[Items listed in a dataset]
▬▬▬▬▬▬

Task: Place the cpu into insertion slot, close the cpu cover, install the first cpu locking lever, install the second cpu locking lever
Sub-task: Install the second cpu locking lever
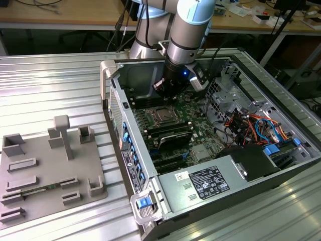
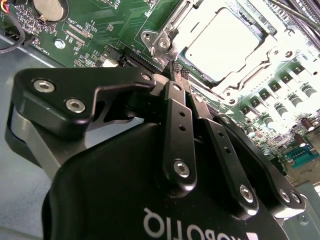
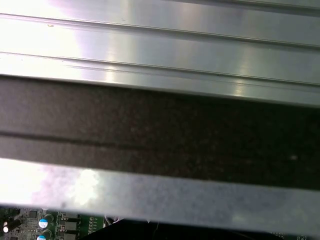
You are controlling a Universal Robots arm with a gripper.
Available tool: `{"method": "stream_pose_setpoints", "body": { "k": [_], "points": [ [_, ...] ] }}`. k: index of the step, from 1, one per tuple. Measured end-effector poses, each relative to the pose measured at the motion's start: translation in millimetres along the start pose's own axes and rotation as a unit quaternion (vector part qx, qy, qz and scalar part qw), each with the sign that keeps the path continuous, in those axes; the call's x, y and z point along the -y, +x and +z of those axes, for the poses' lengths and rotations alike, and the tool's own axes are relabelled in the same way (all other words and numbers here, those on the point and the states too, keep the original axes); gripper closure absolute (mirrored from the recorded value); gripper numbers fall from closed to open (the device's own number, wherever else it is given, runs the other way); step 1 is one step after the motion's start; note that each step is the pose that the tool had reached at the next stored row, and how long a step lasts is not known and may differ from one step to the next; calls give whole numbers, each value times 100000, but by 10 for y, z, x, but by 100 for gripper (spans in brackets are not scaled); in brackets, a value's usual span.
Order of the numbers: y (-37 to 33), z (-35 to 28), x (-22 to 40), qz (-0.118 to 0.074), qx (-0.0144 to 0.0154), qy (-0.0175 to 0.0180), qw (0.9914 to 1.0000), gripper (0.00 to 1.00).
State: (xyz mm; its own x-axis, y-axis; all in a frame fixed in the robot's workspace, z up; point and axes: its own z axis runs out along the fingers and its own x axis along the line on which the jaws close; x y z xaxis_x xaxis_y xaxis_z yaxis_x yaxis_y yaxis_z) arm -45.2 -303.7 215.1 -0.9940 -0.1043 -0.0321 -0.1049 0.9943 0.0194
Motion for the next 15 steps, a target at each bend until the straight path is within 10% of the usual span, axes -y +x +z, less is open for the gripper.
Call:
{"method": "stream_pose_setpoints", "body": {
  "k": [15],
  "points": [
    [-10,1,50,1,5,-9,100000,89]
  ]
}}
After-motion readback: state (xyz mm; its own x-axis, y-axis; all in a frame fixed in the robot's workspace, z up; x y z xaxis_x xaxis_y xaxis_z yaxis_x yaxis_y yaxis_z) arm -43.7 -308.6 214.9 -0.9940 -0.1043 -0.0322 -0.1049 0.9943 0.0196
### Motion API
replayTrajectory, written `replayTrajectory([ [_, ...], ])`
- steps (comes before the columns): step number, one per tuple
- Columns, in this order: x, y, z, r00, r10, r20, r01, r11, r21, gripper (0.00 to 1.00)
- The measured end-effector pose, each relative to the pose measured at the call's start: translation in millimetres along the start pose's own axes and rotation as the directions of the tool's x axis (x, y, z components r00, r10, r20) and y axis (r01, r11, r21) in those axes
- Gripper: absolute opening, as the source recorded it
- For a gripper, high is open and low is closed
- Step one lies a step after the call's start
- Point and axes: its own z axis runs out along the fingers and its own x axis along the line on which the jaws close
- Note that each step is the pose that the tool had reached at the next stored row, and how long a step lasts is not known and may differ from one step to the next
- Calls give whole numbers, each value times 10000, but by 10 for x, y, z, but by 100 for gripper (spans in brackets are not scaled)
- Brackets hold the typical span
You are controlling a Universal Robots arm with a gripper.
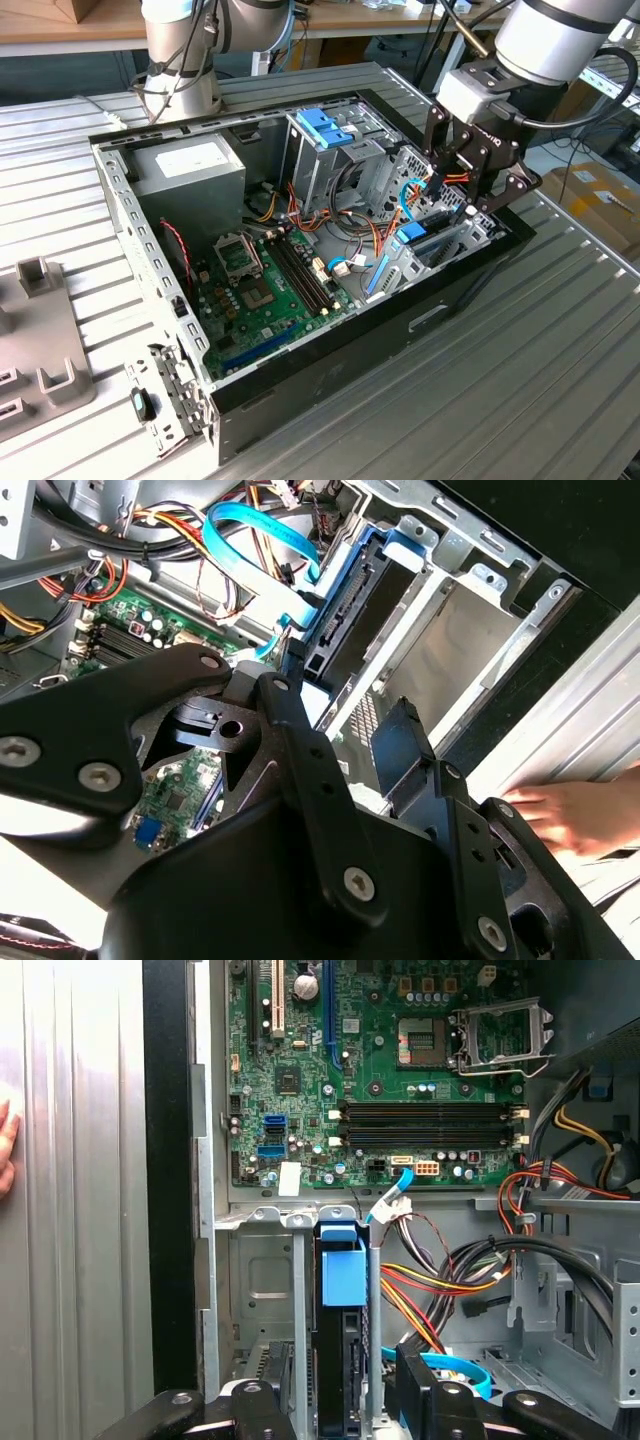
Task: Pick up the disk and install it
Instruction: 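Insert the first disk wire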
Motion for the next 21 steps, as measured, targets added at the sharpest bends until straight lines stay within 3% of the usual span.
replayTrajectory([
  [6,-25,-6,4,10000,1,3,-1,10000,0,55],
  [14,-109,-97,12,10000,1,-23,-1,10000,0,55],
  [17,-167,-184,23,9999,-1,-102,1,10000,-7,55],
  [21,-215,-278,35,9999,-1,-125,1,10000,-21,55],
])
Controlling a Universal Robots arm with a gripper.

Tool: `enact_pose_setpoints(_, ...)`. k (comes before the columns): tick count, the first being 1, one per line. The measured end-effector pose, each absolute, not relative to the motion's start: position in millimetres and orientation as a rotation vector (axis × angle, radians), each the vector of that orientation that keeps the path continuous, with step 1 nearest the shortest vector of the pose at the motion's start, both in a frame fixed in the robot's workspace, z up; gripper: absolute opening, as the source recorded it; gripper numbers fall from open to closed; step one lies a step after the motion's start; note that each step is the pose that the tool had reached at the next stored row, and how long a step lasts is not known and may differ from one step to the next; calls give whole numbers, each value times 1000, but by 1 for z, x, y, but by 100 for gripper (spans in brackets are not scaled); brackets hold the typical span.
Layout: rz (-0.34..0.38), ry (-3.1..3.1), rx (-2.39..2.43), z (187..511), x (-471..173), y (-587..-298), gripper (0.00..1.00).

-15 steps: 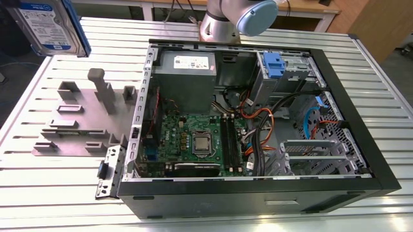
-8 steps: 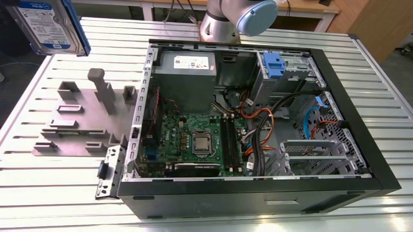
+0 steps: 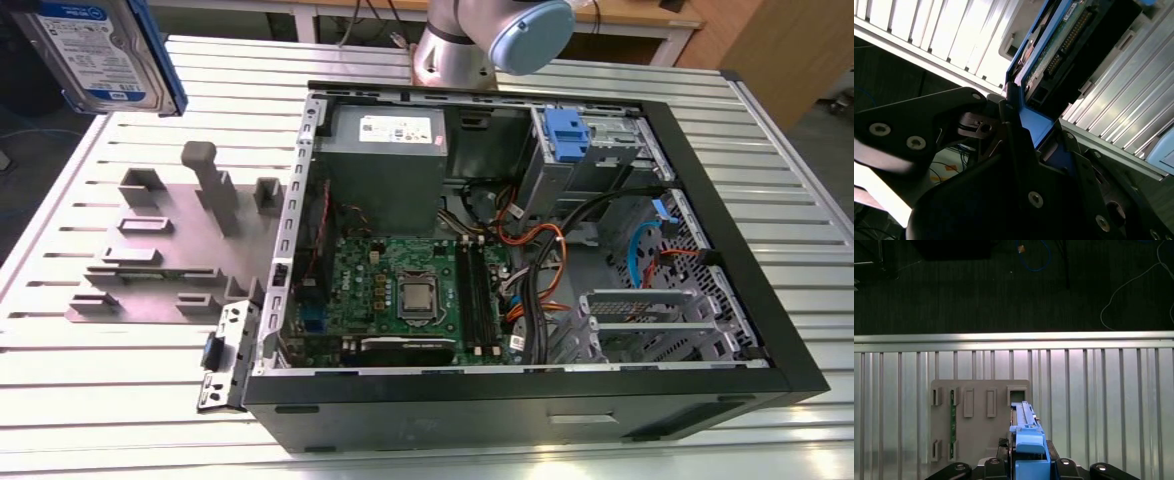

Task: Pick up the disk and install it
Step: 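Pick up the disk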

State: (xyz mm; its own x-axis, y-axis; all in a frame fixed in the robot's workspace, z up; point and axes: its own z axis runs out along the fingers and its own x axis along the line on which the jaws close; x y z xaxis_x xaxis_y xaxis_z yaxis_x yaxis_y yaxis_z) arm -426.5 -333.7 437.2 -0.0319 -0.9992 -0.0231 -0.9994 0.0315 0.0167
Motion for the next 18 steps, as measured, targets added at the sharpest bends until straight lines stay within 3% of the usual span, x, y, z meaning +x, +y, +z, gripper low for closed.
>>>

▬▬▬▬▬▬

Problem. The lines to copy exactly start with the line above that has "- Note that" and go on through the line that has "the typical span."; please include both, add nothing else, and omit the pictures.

Task result.
- Note that each step is the pose that the tool had reached at the next stored row, and how long a step lasts is not known and may differ from one step to the next
- Calls give whole numbers, each value times 10000, but by 10 for x, y, z, but by 100 for gripper (spans in brackets are not scaled)
- Brackets hold the typical span
You are controlling a Universal Robots arm with a gripper.
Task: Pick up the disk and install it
Instruction: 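Insert the first disk wire
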Motion for the next 21 steps, as measured, targets added at the sharpest bends until straight lines stay within 3% of the usual span.
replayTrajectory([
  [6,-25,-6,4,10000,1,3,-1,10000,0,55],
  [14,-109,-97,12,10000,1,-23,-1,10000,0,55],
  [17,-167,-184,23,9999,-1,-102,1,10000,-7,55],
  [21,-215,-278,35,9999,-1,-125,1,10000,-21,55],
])
Controlling a Universal Robots arm with a gripper.

Tool: `enact_pose_setpoints(_, ...)`. k (comes before the columns): tick count, the first being 1, one per line. The measured end-effector pose, each absolute, not relative to the motion's start: position in millimetres and orientation as a rotation vector (axis × angle, radians), each the vector of that orientation that keeps the path continuous, with step 1 nearest the shortest vector of the pose at the motion's start, both in a frame fixed in the robot's workspace, z up; gripper: absolute opening, as the source recorded it; gripper numbers fall from open to closed; step one lies a step after the motion's start; note that each step is the pose that the tool had reached at the next stored row, and how long a step lasts is not known and may differ from one step to the next; calls give whole numbers, each value times 1000, but by 1 for z, x, y, but by 100 for gripper (spans in brackets are not scaled); brackets hold the typical span.

The exercise has been carried out in full.